Argentine politician (1938–2007)

Wbaldino Acosta (1938 – 1 August 2007) was an Argentine politician who served as Governor of his province of San Juan.

==Biography==
Acosta was a lawyer and was active in public life, heading the provincial boxing federation in 1978. In 1971 he had joined the important San Juan party, the Partido Bloquista, led by Leopoldo Bravo who served several times as Governor and Senator. He became active in politics in 1981 becoming a provincial minister, then in 1983 the Chief of Police. In 1987, Acosta was elected vice-governor of San Juan with Carlos Gómez Centurión; the 1991 gubernatorial election, however, was won by the Justicialist Party.

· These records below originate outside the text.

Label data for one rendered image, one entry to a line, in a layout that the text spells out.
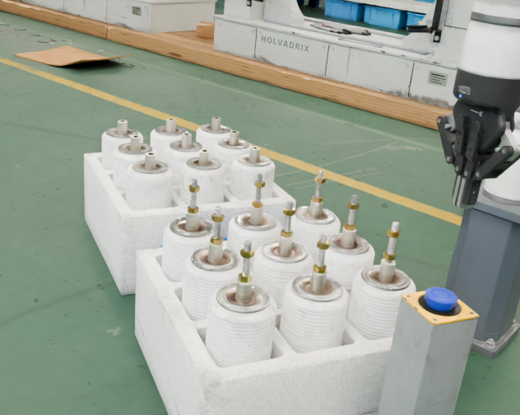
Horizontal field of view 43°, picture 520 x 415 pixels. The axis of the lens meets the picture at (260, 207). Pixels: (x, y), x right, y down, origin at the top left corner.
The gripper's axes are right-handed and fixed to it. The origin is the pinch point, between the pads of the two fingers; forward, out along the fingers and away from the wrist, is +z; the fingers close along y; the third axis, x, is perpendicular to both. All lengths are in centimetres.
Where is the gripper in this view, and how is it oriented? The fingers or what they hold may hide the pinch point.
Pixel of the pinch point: (466, 191)
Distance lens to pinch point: 80.9
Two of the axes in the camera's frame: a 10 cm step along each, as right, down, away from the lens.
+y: 3.9, 3.9, -8.3
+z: -0.9, 9.2, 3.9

On 16 May 1999, Acosta was elected once again as vice-governor of San Juan accompanying the Renewal Crusade party's Alfredo Avelín who won with 55%, heading the list of the Alliance for Work, Justice and Education which would win the Presidency of Argentina later the same year. Avelín's period in office was marked by economic turbulence and public unrest in San Juan, like the country as a whole. By 2001, provincial employees were not paid and the province had become insolvent.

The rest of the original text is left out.